Back in college, I was a finance major. Despite having never once used all those hours of studying and research as a part of my career, the concepts themselves stuck with me all the years since graduation. One concept in particular, the Efficient Markets Hypothesis, is something we’ve been hearing a lot about in the news since the start of the financial market ‘meltdown’ a couple years ago. Much of the debate has been about if the financial crisis invalidated or proved that markets really were efficient. Hearing all of the debate started me thinking about if projects represent efficient markets or not.
As a refresher for those of you who have forgotten your financial theory courses, or for those of you who were fortunate enough to avoid them, let me give you a very short review of the theory… it is impossible to make excess returns based on information that is available to everyone in the market. As soon as new information is generally released, all participants in the market immediately assimilate the information and make rational decisions based upon that data. While individual investors may not be rational, the market as a whole, which is made up of all investors, is rational as not everyone will be irrational at once.

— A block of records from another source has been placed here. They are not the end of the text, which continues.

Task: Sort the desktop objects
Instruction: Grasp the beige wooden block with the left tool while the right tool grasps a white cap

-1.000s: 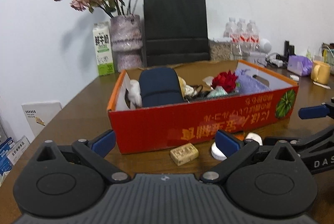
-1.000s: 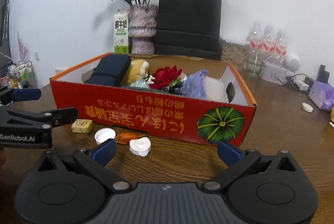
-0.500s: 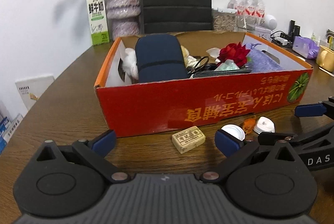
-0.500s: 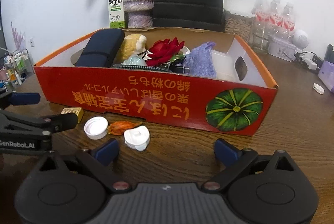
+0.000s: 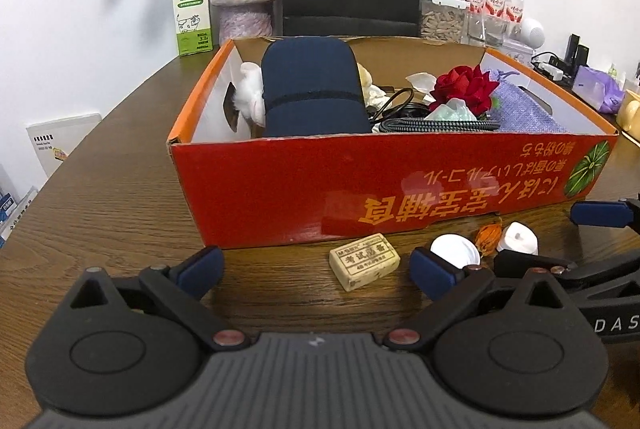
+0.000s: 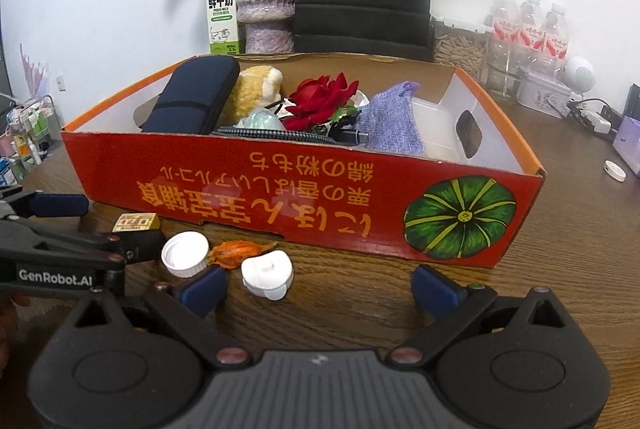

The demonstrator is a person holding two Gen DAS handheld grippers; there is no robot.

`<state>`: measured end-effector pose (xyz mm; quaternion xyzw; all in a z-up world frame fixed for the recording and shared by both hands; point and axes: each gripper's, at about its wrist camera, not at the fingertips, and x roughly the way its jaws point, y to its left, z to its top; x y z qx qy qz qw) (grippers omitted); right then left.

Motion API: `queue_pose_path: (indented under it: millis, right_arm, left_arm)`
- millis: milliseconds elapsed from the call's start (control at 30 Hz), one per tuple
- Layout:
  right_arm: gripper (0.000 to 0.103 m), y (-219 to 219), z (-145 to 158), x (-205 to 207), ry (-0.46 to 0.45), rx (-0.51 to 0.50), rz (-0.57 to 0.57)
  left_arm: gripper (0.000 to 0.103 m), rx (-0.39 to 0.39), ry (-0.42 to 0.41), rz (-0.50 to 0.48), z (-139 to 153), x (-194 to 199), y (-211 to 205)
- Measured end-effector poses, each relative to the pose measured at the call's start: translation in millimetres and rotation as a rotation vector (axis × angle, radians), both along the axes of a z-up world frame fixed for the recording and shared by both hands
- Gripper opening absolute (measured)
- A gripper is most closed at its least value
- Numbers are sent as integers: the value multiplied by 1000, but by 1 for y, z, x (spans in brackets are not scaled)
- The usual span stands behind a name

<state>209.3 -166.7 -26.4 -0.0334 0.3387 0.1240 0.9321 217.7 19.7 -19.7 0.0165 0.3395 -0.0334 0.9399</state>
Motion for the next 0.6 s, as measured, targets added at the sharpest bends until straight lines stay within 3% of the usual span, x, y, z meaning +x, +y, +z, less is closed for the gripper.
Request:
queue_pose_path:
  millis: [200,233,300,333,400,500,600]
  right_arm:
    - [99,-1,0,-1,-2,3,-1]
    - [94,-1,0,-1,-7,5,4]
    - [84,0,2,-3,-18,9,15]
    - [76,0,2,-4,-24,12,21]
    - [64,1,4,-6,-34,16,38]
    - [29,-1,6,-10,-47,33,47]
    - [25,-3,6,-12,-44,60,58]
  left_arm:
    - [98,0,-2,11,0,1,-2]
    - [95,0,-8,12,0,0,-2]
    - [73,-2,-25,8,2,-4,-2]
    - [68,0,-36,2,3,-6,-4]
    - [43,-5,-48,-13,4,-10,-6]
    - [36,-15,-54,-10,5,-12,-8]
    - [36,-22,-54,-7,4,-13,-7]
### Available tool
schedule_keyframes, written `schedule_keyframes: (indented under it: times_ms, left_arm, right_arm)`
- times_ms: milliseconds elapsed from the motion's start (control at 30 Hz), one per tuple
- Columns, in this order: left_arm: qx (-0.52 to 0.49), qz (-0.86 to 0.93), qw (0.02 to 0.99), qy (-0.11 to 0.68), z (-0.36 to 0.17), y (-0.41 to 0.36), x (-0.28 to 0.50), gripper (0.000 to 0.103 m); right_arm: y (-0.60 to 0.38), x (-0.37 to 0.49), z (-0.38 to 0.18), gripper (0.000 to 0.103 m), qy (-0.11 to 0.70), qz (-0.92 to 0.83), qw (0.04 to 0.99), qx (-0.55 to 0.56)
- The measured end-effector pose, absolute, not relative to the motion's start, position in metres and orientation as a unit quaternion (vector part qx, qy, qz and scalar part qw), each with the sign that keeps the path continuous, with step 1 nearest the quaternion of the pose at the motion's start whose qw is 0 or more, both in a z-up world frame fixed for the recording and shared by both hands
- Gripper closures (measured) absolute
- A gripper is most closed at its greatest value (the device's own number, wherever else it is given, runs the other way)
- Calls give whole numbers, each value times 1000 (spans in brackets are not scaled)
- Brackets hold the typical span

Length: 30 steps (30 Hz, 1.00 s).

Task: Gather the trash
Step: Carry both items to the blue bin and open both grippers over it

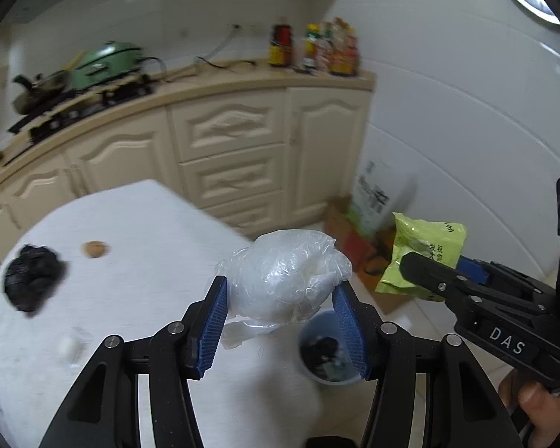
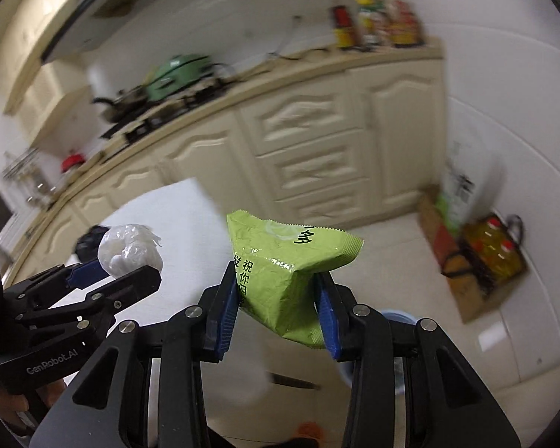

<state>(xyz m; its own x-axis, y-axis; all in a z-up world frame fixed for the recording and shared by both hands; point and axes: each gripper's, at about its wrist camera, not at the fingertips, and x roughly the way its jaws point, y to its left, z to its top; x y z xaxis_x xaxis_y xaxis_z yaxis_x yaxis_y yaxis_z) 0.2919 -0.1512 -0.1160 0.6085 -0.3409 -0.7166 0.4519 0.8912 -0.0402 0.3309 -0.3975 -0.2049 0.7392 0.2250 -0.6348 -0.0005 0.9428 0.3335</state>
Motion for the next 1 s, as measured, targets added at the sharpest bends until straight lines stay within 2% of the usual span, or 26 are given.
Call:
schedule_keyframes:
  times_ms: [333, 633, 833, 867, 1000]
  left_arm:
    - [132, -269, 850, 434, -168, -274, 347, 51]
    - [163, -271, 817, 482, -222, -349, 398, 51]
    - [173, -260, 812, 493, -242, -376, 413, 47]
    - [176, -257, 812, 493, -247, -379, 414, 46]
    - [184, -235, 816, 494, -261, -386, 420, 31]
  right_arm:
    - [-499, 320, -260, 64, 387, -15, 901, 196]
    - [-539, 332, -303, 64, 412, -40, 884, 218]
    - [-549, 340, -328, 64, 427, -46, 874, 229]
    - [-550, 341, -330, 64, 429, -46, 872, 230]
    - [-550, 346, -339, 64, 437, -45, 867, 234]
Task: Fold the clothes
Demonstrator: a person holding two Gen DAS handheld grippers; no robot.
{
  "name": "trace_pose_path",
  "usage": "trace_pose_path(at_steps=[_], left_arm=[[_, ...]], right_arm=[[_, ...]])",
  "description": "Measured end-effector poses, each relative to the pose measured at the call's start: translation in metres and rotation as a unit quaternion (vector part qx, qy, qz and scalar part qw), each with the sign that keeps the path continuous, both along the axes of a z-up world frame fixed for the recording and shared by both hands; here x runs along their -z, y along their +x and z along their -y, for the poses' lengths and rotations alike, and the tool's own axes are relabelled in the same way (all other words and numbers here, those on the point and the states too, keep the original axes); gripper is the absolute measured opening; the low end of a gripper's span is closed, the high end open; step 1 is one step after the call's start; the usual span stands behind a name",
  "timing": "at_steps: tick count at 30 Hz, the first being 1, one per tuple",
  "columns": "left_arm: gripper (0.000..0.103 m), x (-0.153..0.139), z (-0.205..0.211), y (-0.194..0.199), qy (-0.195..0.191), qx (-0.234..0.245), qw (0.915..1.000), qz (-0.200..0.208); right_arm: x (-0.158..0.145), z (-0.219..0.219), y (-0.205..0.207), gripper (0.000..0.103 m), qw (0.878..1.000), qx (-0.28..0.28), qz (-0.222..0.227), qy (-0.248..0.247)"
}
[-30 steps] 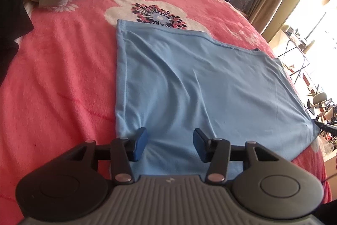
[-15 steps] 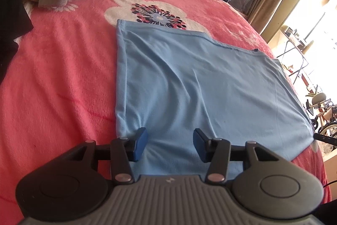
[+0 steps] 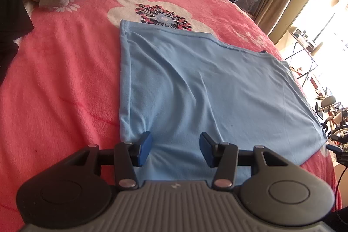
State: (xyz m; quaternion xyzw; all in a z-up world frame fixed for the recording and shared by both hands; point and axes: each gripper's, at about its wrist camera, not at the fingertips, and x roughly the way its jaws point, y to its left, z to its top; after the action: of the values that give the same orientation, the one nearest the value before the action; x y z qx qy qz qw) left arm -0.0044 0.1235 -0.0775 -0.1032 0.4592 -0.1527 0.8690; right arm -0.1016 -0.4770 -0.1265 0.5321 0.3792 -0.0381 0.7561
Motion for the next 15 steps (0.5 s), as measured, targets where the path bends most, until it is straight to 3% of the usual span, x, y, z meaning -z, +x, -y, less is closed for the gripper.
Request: trace_pose_path(at_steps=[2, 3, 4, 8, 11, 12, 15], left_arm=[[0.050, 0.000, 0.001, 0.000, 0.003, 0.002, 1.0000, 0.000], [0.050, 0.000, 0.001, 0.000, 0.003, 0.002, 1.0000, 0.000], [0.050, -0.001, 0.000, 0.001, 0.003, 0.002, 1.0000, -0.001], [0.050, 0.000, 0.000, 0.001, 0.000, -0.002, 1.0000, -0.002], [0.050, 0.000, 0.000, 0.001, -0.001, -0.002, 1.0000, -0.003], [0.050, 0.000, -0.001, 0.002, 0.000, 0.000, 1.0000, -0.003], [0.050, 0.000, -0.001, 0.002, -0.001, 0.001, 1.0000, -0.004]], right_arm=[[0.005, -0.003, 0.007, 0.028, 1.000, -0.001, 0.004, 0.011], [0.007, -0.004, 0.010, 0.023, 1.000, -0.002, 0.006, 0.016], [0.004, -0.006, 0.011, 0.004, 1.000, -0.005, 0.020, 0.004], [-0.016, -0.011, 0.010, 0.003, 0.995, -0.014, 0.085, -0.052], [-0.002, -0.009, 0.013, 0.005, 0.995, -0.033, 0.025, -0.085], [0.006, -0.005, 0.012, 0.001, 0.996, -0.028, 0.014, -0.078], [0.005, 0.017, -0.005, 0.008, 0.996, 0.070, 0.038, -0.045]])
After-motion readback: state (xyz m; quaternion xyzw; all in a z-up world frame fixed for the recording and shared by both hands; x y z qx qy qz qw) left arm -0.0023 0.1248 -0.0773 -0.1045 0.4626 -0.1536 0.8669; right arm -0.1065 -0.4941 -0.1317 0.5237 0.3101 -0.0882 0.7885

(Note: I’m going to skip analysis of the three forms of market efficiency in hopes of not totally losing my audience. If you like this post, I can always go back later and discuss each of the three forms in relation to projects; all you have to do is ask.)
Those of us who work on projects understand that communication is a key element for project success. At one time or another, we’ve all had a coworker or stakeholder who is an information hoarder that believes knowledge is power and if they can accumulate enough knowledge, they’ll be untouchable. This strategy generally falls apart, especially in situations where the project is part of a strategic initiative or there are lots of people who are willing to share the information that the hoarder is trying to keep for themselves. In this way, a project is theoretically efficient, because once the knowledge is no longer exclusive to the source, then anyone involved in the project has access to that data.
So projects are efficient in that information is accessible, but what about that part regarding the market being rational as a whole? Does that stand up in project-land as well?
This is where I feel that projects tend to fall apart at being efficient, namely that the stakeholders and project members do not always regard the project with their own best interest. Sure, all employees in today’s work environment need to look out for themselves, and being on special projects is one way to prove your value to the organization, but often times the project is your red-headed step-child; that thing you deal with only when you don’t have pressing ‘real work’.
How many times have we walked into a project meeting only to find that no one has read the meeting pre-read? What about the number of times no one bothered to bring status updates to their project tasks? It happens considerably more often than it should. Its not that projects lack the ability to be efficient with information, but that stakeholders are often unwilling to provide enough rational ‘investment’ in the project to ensure its efficiency.
What can be learned from the research created in studying market efficiency that could be applied to our projects to help them have better information efficiency? The fact that so many research years (more like centuries at this point) have been put into studying the subject should tell us that one of the best ways to find inefficiencies in our project communication is to study our communication methods and modes to see what is working and what is not. If all of our communication is through one or two channels we should expand to additional methods to get our message out. If we perform irregular message blitzes, the problem is likely that our stakeholders don’t know that there is information they need to know.
As I referenced earlier in my aside about the three forms of efficiency, there are multiple ways to say that a market is efficient. Similarly, there are multiple ways to perceive that the communication of information in a project is efficient. People’s need for information is different based upon how the project impacts them and their job. It is a good idea to segment your communications, by frequency or by depth of information, and match that to communication to its intended audience.
Lastly, realize that there will always be critics. As the efficient market hypothesis has garnered a whole new round of criticism in this era of financial turbulence, so to will your projects be hit with waves of upheaval when it seems that things were going so very smoothly. Make sure that you identify risks that could upset your project’s information symmetry and plan your responses accordingly. Make sure that if you don’t have an up to the minute status report, you know the quickest path to the needed information and can place the knowledge in your stakeholders hands with a minimal amount of wait time. Updated project plans, a clear sprint backlog or even a listing of bugs resolved in the last week could be just the information you need to ease the concerns of your stakeholders.
Are there any other finance majors turned project people out there? What are your thoughts on the lessons of efficient markets and projects?